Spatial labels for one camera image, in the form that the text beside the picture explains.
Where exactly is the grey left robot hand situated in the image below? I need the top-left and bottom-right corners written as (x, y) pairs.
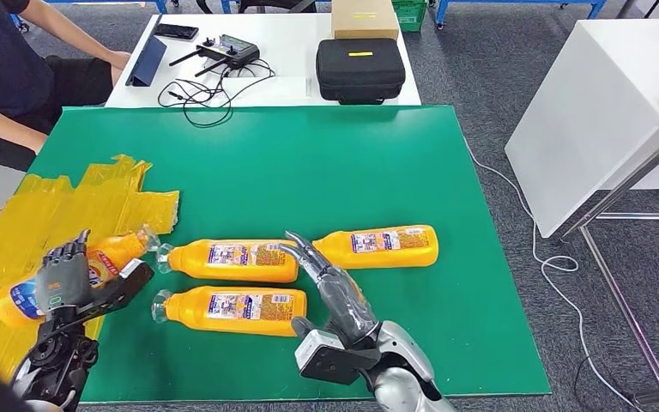
top-left (33, 228), bottom-right (94, 319)

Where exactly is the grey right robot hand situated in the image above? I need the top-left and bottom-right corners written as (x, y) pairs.
top-left (278, 230), bottom-right (382, 349)

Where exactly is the person's left hand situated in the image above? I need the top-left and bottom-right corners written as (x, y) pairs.
top-left (105, 50), bottom-right (133, 88)

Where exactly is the orange detergent bottle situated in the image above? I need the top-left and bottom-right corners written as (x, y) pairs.
top-left (150, 285), bottom-right (309, 338)
top-left (155, 239), bottom-right (301, 284)
top-left (311, 224), bottom-right (440, 270)
top-left (0, 224), bottom-right (161, 330)

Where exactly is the dark blue tablet case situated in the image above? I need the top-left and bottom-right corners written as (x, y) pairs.
top-left (124, 34), bottom-right (168, 88)

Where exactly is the black smartphone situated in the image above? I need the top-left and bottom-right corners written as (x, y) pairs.
top-left (153, 22), bottom-right (200, 41)

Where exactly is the yellow taped cardboard sheet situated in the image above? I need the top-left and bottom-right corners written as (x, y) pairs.
top-left (0, 153), bottom-right (182, 385)

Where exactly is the black remote controller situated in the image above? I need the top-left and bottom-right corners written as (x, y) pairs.
top-left (168, 33), bottom-right (261, 78)

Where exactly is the person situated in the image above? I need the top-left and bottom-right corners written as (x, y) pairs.
top-left (0, 0), bottom-right (133, 172)

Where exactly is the green table mat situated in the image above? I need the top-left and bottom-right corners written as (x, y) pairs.
top-left (27, 105), bottom-right (553, 405)

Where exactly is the black office chair base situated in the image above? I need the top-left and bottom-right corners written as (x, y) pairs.
top-left (196, 0), bottom-right (317, 14)

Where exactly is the black carrying case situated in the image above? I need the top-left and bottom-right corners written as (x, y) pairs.
top-left (315, 37), bottom-right (408, 106)

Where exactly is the brown cardboard box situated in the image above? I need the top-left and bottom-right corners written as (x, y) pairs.
top-left (330, 0), bottom-right (401, 41)

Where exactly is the green plastic crate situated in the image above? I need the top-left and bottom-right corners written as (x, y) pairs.
top-left (390, 0), bottom-right (428, 33)

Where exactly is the large white table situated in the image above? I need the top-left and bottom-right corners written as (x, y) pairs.
top-left (503, 18), bottom-right (659, 240)

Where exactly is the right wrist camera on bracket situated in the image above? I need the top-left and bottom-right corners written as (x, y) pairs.
top-left (293, 328), bottom-right (382, 386)

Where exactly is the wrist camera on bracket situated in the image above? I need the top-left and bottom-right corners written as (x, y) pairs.
top-left (56, 258), bottom-right (155, 334)
top-left (293, 328), bottom-right (382, 386)

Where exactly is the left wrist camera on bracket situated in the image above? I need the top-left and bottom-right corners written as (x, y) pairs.
top-left (56, 258), bottom-right (155, 334)

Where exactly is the blue metal frame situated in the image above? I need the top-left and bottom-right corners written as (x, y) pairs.
top-left (432, 0), bottom-right (608, 28)
top-left (152, 0), bottom-right (233, 15)

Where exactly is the black cable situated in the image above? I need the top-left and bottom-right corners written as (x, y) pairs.
top-left (157, 58), bottom-right (277, 129)

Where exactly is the white floor cable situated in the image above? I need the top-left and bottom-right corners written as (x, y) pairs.
top-left (464, 139), bottom-right (644, 412)

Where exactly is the steel stand frame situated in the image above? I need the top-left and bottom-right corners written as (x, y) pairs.
top-left (556, 96), bottom-right (659, 406)

> _TASK TO COMPLETE_
Leave out the pictures and transcribe the entries above exactly.

> _RESPONSE TO THE TASK_
Spatial labels for one camera image, in the form that the text beside the picture explains.
Where exactly is the grey left robot hand situated in the image below? I need the top-left and bottom-right corners written as (x, y) pairs.
top-left (33, 228), bottom-right (94, 319)

Where exactly is the grey right robot hand situated in the image above? I need the top-left and bottom-right corners written as (x, y) pairs.
top-left (278, 230), bottom-right (382, 349)

Where exactly is the person's left hand situated in the image above? I need the top-left and bottom-right corners written as (x, y) pairs.
top-left (105, 50), bottom-right (133, 88)

Where exactly is the orange detergent bottle situated in the image above? I need the top-left and bottom-right corners written as (x, y) pairs.
top-left (150, 285), bottom-right (309, 338)
top-left (155, 239), bottom-right (301, 284)
top-left (311, 224), bottom-right (440, 270)
top-left (0, 224), bottom-right (161, 330)

Where exactly is the dark blue tablet case situated in the image above? I need the top-left and bottom-right corners written as (x, y) pairs.
top-left (124, 34), bottom-right (168, 88)

Where exactly is the black smartphone situated in the image above? I need the top-left and bottom-right corners written as (x, y) pairs.
top-left (153, 22), bottom-right (200, 41)

Where exactly is the yellow taped cardboard sheet situated in the image above? I need the top-left and bottom-right corners written as (x, y) pairs.
top-left (0, 153), bottom-right (182, 385)

Where exactly is the black remote controller situated in the image above? I need the top-left and bottom-right corners written as (x, y) pairs.
top-left (168, 33), bottom-right (261, 78)

Where exactly is the person situated in the image above? I need the top-left and bottom-right corners written as (x, y) pairs.
top-left (0, 0), bottom-right (133, 172)

Where exactly is the green table mat situated in the image above? I need the top-left and bottom-right corners written as (x, y) pairs.
top-left (27, 105), bottom-right (553, 405)

Where exactly is the black office chair base situated in the image above? I need the top-left and bottom-right corners written as (x, y) pairs.
top-left (196, 0), bottom-right (317, 14)

Where exactly is the black carrying case situated in the image above? I need the top-left and bottom-right corners written as (x, y) pairs.
top-left (315, 37), bottom-right (408, 106)

Where exactly is the brown cardboard box situated in the image above? I need the top-left and bottom-right corners written as (x, y) pairs.
top-left (330, 0), bottom-right (401, 41)

Where exactly is the green plastic crate situated in the image above? I need the top-left and bottom-right corners written as (x, y) pairs.
top-left (390, 0), bottom-right (428, 33)

Where exactly is the large white table situated in the image above? I need the top-left and bottom-right corners written as (x, y) pairs.
top-left (503, 18), bottom-right (659, 240)

Where exactly is the right wrist camera on bracket situated in the image above? I need the top-left and bottom-right corners written as (x, y) pairs.
top-left (293, 328), bottom-right (382, 386)

Where exactly is the wrist camera on bracket situated in the image above? I need the top-left and bottom-right corners written as (x, y) pairs.
top-left (56, 258), bottom-right (155, 334)
top-left (293, 328), bottom-right (382, 386)

Where exactly is the left wrist camera on bracket situated in the image above? I need the top-left and bottom-right corners written as (x, y) pairs.
top-left (56, 258), bottom-right (155, 334)

Where exactly is the blue metal frame situated in the image above? I need the top-left and bottom-right corners written as (x, y) pairs.
top-left (432, 0), bottom-right (608, 28)
top-left (152, 0), bottom-right (233, 15)

Where exactly is the black cable situated in the image above? I need the top-left and bottom-right corners written as (x, y) pairs.
top-left (157, 58), bottom-right (277, 129)

Where exactly is the white floor cable situated in the image above? I need the top-left and bottom-right corners written as (x, y) pairs.
top-left (464, 139), bottom-right (644, 412)

Where exactly is the steel stand frame situated in the image above? I need the top-left and bottom-right corners written as (x, y) pairs.
top-left (556, 96), bottom-right (659, 406)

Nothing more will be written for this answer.